Mentioned by Ptolemy as far back as the 2nd Century, the ancient seaport and former pirate stronghold of Ulcinj, the southernmost town in Montenegro, clearly has a significant history.
Not that I’m aware – nor indeed remotely interested in this fact – as the mesh of metal and cloth someone imaginatively termed a bus and persuaded me to ride in, rumbles forward and; exhaling one final splutter of toxic fumes, expires in a bay outside the town’s station.
Relieved to be free from the auditory tortures of Albanian radio and have the chance to stretch my legs – and lungs – I’m here for one reason only: to buy my ticket and wait the customary hour or so until the bus to Budva: obligatory next stop on the backpackers’ trail.

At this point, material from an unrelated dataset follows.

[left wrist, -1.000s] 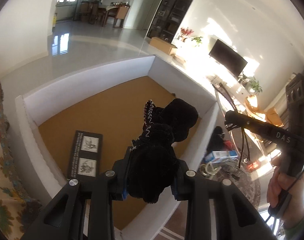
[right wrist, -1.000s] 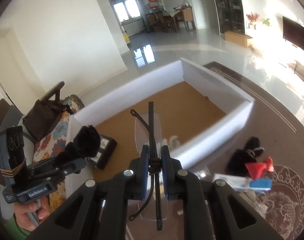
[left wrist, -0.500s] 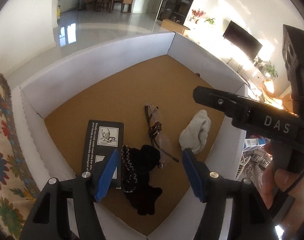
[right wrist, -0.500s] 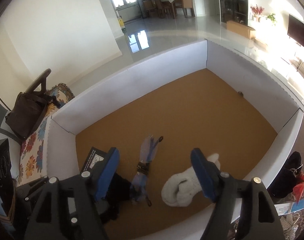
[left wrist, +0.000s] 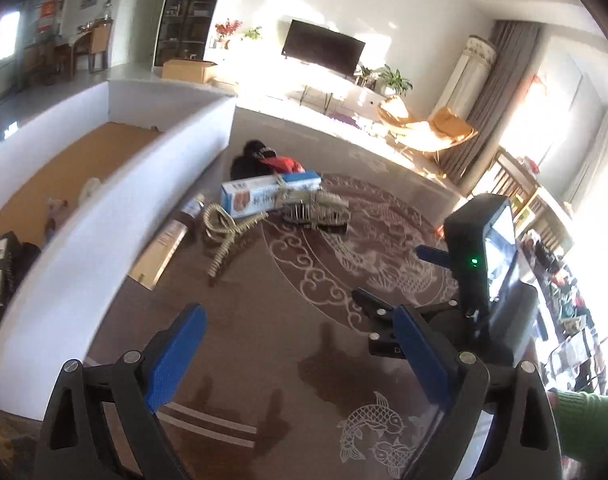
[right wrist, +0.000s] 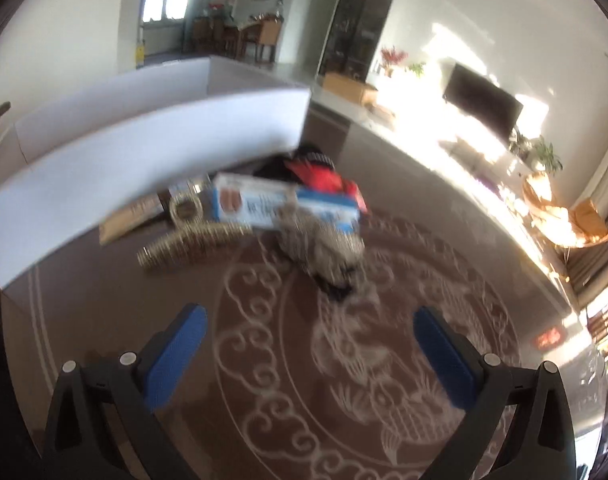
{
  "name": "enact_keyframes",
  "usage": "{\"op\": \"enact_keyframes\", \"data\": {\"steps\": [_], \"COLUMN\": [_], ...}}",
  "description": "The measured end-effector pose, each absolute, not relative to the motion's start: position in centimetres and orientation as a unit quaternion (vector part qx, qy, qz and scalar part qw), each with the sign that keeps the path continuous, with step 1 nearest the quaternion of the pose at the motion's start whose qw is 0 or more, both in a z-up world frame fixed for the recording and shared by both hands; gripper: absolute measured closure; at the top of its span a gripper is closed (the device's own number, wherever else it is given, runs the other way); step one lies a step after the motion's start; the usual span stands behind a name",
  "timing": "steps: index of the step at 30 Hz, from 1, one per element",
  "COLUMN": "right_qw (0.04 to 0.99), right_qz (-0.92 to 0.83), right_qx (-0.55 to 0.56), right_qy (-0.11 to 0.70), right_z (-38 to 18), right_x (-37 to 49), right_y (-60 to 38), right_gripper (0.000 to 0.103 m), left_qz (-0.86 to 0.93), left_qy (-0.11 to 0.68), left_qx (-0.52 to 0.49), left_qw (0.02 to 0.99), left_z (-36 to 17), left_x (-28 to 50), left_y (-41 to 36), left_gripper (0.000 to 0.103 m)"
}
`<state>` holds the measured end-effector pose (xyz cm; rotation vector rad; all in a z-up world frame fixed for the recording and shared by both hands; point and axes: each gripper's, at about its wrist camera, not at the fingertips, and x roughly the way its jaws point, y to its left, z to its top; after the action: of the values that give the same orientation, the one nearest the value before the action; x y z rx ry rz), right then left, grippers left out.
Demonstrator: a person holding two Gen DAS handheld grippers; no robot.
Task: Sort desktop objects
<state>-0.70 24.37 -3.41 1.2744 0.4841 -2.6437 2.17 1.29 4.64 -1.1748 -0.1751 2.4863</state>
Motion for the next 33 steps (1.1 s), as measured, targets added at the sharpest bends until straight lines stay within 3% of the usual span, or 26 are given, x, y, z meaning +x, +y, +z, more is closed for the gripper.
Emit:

That is until I meet Blond: a seventeen year old covert agent for the town’s tourism board, cunningly disguised as a barman at the station’s cafe.
“Why are you going to Budva? he probes disapprovingly, handing me my coffee. “Everyone heads straight there. They don’t know that Ulcinj is better: less crowded and our beaches are more beautiful”.

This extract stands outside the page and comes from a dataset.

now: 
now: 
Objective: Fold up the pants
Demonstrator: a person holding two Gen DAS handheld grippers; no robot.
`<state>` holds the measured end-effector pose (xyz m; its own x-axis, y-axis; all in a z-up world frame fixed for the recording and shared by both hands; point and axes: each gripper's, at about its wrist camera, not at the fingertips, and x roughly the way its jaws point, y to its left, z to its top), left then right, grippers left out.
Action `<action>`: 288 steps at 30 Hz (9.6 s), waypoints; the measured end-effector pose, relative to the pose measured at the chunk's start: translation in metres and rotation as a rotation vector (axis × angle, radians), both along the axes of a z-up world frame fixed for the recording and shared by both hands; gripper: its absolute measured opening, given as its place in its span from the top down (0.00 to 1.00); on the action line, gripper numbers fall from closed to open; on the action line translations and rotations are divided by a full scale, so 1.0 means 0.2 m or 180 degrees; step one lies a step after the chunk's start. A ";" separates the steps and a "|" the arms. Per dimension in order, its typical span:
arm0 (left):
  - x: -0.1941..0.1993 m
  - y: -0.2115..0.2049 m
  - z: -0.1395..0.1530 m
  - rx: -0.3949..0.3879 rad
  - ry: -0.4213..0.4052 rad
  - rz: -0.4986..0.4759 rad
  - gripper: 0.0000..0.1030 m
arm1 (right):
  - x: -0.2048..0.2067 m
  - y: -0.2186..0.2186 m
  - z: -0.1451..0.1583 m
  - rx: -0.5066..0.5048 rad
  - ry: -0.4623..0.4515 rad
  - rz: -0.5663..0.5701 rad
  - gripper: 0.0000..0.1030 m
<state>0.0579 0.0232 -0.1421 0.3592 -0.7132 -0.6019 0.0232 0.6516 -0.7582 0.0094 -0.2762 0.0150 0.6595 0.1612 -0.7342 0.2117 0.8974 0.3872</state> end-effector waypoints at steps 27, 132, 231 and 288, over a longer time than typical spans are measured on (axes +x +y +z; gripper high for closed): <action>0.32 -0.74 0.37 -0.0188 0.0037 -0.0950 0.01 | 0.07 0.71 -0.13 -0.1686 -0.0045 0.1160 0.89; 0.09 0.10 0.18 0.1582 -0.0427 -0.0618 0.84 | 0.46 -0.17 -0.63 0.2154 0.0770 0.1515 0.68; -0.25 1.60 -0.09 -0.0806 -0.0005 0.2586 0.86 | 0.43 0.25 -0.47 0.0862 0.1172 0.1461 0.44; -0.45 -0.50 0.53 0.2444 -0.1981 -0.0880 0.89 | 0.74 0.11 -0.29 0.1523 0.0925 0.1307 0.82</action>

Intrigued to see whether in fact it lived up to these bold claims, I decide to trade my bus ticket in for a tour of the town.
As it transpired, Ulcinj does indeed lay claim to Velika Plaza, the longest stretch of beach along the Adriatic, and boasts an obliging climate to match, but as an alabaster history buff it’s the town’s past, not its temperature, which gets under my skin.
The confluence of East and West, Ulcinj, is a veritable cultural mosaic, hoarding – much like its pirating history would suggest – a wealth of artefacts and edifices from bygone civilisations, including Kishë-Xhamia: a former Church then mosque which now houses the town’s museum.
Accompanied by Blond’s sister Aldina, I lose myself in Stari Grad, the old town: a life-size Game of Thrones version of Monopoly with its whitewashed, terracotta-topped buildings, buffeted on either side by teeth-like fortifications and thick vegetation, which sprawl up and out; invading the cerulean sea in the shape of a serpentine monster.
With every twist and turn through its arches and labyrinthine cobblestone streets I am sucked closer into the past until I can almost hear the drums beating, the traders haggling and the sentries stoking the fires.
I am charmed by Dvori Baslica, former Royal Palace turned Hotel where were it not for the hospitality of my Albanian hosts I would have certainly stayed. Opposite the town’s museum I stand in what was once Slave Square, and imagine being on sale.
As the coral sun sets and my hair flaps madly in the wind – the protagonist in my own melodramatic telenovela – I have time to reflect on my journey so far, and wonder just my next cup of coffee will lead me.